Role of processing parameters in the development of tri-modal microstructure during isothermal local loading forming of TA15 titanium alloy

Abstract

It is critical to precisely control the tri-modal microstructure during the isothermal local loading forming of titanium alloy to obtain high-performance components. To this end, the effect of local loading processing parameters on the development of tri-modal microstructure were experimentally investigated. The key influence factors and laws are revealed as follows. In the first loading step, the deformation temperature plays a decisive role in the volume fraction of equiaxed α, which decreases with the increase of temperature. While, the deformation amount and cooling mode present little effects on the microstructure evolution. In the second loading step, the deformation temperature and amount mainly influence the volume fraction, spatial orientation distribution and globularization of lamellar α. The volume fraction of lamellar α increases with the temperature decreasing. The spatial orientation distribution of lamellar α gradually changes from homogeneous distribution to concentrated distribution with the increase of deformation amount.
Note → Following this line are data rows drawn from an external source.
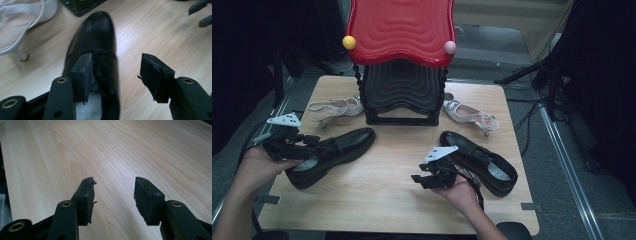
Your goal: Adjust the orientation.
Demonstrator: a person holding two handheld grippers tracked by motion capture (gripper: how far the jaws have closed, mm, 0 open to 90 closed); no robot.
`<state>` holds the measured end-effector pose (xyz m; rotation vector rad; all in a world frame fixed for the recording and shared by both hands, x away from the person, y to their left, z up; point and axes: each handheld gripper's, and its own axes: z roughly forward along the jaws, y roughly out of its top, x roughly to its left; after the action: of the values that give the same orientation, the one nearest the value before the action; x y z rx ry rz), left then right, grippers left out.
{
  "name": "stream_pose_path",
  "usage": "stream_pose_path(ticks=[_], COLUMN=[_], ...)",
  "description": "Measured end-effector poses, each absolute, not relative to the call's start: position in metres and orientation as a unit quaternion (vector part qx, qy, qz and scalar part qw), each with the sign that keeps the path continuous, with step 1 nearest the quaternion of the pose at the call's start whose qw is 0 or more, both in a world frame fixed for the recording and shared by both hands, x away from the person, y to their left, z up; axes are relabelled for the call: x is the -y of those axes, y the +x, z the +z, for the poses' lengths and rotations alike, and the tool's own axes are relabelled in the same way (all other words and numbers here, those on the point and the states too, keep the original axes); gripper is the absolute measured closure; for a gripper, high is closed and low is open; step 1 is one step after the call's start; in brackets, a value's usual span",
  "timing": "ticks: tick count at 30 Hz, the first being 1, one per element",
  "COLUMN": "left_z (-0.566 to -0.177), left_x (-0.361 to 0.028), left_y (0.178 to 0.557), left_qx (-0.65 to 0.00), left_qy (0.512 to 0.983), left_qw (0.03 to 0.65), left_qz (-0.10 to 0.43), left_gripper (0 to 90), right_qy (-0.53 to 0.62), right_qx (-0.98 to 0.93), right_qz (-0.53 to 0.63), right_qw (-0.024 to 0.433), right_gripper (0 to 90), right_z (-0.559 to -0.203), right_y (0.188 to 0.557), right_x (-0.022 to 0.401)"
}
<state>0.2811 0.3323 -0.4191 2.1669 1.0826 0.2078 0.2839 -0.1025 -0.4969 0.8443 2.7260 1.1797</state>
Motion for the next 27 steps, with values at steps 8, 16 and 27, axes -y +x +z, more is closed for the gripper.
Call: stream_pose_path(ticks=[8,16,27], left_z=[-0.427,-0.442,-0.473], left_x=[-0.355,-0.373,-0.377], left_y=[0.283,0.287,0.299], left_qx=[-0.437,-0.447,-0.458], left_qy=[0.83,0.83,0.829], left_qw=[0.336,0.322,0.314], left_qz=[0.082,0.079,0.066], left_gripper=[43.4,43.1,42.8], right_qy=[0.277,0.278,0.277], right_qx=[-0.882,-0.884,-0.886], right_qz=[0.381,0.375,0.372], right_qw=[0.023,0.019,0.016], right_gripper=[51.1,51.0,50.8], right_z=[-0.498,-0.499,-0.5], right_y=[0.285,0.285,0.285], right_x=[0.103,0.101,0.1])
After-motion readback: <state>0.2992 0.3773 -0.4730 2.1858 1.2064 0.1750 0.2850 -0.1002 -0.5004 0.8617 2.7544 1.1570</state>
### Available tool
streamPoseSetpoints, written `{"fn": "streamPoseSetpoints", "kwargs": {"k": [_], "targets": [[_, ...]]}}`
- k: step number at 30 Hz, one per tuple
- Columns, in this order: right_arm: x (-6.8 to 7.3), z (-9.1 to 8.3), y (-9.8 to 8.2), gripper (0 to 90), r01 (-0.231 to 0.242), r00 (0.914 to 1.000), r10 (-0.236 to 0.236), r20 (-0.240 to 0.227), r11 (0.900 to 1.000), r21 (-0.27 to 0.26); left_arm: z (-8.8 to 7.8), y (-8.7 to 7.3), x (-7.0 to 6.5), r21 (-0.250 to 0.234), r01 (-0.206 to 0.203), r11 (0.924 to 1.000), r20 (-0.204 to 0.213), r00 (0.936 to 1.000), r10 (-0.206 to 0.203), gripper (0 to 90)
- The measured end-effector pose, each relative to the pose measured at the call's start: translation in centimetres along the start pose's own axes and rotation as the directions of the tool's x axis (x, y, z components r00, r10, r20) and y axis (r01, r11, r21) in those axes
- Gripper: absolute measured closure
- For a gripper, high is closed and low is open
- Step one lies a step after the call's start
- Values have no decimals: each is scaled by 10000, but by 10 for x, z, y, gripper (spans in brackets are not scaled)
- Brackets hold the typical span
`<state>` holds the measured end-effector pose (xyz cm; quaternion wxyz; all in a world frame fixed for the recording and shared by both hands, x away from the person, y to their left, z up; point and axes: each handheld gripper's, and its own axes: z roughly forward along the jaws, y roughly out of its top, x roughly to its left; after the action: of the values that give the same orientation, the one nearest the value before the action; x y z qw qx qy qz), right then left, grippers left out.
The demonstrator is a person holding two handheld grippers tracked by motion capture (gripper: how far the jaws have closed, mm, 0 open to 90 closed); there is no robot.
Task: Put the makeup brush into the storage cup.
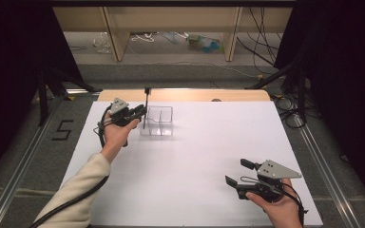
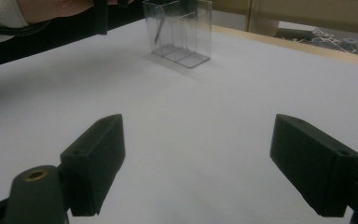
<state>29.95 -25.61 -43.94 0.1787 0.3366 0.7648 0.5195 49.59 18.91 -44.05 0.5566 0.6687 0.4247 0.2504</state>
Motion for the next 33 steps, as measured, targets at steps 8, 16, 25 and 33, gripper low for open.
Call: {"fn": "streamPoseSetpoints", "kwargs": {"k": [8,16,25,33], "targets": [[-1,0,0,189,183,9998,-182,64,9997,-148,-23,6,-5,-381,-65,9993,313,9995,77,271],[0,0,0,188,2,10000,-2,26,10000,-47,-42,4,-20,-468,-563,9973,695,9958,595,197],[0,-1,0,184,-27,10000,27,43,10000,-63,-61,-2,-32,-569,-777,9954,1067,9908,834,170],[0,1,0,183,-80,10000,79,-43,9997,-247,-79,-9,-41,-549,-975,9937,1355,9853,1042,163]]}}
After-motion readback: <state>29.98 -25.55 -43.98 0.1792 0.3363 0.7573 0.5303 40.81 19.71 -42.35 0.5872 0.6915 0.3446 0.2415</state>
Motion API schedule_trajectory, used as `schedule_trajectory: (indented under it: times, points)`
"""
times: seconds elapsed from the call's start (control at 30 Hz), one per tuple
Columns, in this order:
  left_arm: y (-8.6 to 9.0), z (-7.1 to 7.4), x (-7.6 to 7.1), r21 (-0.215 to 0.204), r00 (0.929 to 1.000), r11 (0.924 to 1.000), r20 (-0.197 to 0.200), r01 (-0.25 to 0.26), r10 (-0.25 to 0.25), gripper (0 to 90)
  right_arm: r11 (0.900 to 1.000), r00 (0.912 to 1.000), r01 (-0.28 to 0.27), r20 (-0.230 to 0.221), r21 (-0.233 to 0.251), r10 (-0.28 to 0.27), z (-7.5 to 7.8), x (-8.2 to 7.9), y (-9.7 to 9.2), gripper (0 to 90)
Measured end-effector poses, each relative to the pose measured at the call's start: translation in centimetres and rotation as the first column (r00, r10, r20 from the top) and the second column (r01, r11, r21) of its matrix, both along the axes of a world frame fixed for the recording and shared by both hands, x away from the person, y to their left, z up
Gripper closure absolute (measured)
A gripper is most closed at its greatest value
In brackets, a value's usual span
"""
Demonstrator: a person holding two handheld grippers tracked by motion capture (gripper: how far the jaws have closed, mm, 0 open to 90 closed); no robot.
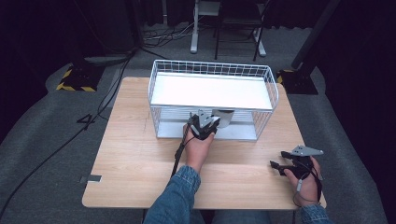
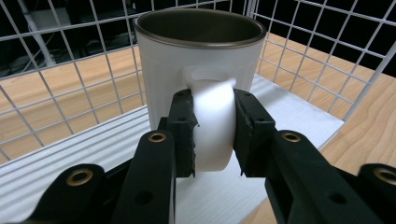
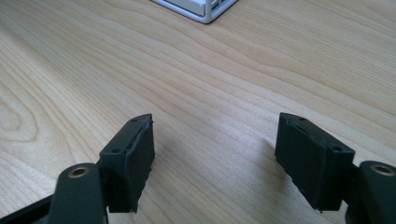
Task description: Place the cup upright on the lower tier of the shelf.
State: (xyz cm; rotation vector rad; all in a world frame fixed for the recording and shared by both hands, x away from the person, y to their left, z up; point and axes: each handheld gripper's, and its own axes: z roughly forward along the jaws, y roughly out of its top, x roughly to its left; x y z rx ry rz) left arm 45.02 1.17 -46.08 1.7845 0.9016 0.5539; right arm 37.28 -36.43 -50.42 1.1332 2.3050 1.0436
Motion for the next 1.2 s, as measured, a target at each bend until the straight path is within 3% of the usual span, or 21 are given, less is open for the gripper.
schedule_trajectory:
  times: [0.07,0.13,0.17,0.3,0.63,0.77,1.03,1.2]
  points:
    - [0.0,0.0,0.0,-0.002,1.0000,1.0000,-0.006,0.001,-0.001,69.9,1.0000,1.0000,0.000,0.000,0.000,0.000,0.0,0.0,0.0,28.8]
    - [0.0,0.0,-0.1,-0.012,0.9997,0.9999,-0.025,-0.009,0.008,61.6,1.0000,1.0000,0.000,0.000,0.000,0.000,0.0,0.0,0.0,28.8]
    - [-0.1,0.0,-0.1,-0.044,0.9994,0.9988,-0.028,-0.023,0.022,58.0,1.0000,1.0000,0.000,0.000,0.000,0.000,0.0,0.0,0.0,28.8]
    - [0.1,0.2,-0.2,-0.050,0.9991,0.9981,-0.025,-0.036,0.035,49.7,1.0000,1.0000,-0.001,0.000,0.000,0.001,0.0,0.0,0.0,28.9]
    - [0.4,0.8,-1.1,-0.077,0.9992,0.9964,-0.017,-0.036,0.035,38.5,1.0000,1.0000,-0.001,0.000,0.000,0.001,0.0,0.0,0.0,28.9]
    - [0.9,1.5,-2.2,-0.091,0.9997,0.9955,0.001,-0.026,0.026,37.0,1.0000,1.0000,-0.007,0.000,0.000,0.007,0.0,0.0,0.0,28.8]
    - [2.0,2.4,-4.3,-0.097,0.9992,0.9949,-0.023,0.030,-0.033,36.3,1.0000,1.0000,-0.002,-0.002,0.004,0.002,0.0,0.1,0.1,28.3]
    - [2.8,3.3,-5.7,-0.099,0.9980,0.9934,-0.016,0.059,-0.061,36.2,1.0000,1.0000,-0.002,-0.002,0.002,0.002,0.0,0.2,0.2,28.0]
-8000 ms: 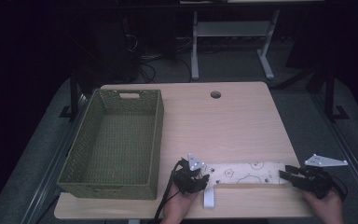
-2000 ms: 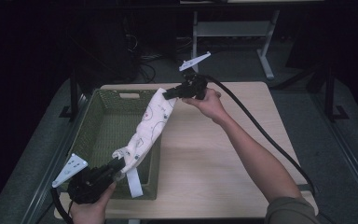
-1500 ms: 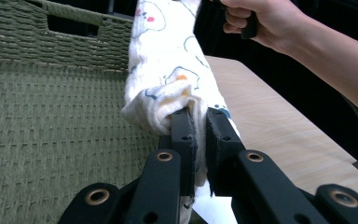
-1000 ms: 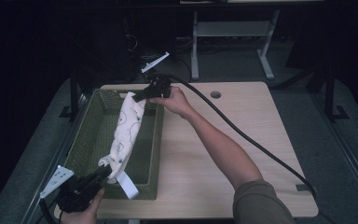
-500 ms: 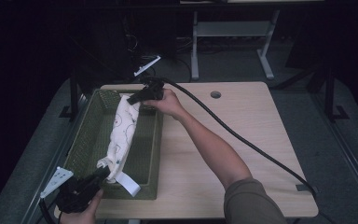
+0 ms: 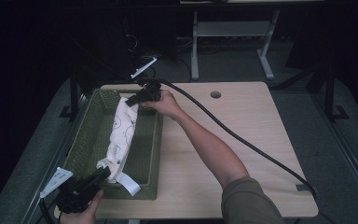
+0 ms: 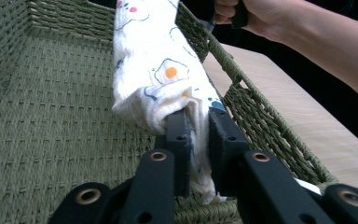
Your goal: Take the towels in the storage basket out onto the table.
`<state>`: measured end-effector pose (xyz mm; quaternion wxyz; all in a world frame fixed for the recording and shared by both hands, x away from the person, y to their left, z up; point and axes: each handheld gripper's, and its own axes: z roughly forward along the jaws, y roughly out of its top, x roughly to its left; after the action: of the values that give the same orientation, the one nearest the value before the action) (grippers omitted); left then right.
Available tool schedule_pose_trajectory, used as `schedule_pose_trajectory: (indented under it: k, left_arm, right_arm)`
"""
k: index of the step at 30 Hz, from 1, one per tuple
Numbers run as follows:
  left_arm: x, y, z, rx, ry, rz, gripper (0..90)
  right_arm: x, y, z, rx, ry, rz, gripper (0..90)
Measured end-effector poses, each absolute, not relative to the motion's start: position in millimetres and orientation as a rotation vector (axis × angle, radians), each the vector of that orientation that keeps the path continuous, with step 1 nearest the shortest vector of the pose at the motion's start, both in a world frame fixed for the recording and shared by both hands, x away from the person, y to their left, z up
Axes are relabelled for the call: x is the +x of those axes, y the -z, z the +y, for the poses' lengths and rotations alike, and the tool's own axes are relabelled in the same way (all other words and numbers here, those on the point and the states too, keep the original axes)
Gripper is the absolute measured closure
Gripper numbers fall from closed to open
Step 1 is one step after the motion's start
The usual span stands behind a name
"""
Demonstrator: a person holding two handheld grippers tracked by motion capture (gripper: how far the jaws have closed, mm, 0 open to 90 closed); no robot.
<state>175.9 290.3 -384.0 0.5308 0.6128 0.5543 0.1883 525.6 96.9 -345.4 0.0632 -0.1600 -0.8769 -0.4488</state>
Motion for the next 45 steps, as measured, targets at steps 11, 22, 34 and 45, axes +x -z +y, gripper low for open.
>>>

Besides, the dynamic globularization fraction of lamellar α producing in the second loading step increases with the deformation amount, and their relationship can be well fitted by Avrami type equation. Moreover, higher temperature in the second loading step is beneficial to decrease the critical strain for the initiation of dynamic globularization and promote the kinetic rate of dynamic globularization. On the other hand, the deformation amount of the second loading step has after-effects on the static globularization of lamellar α in the annealing treatment. If the deformation amount exceeded the critical strain for the initiation of dynamic globularization, the static globularization of lamellar α would produce in the annealing, and the static globularization fraction increases with the deformation amount of the second loading step.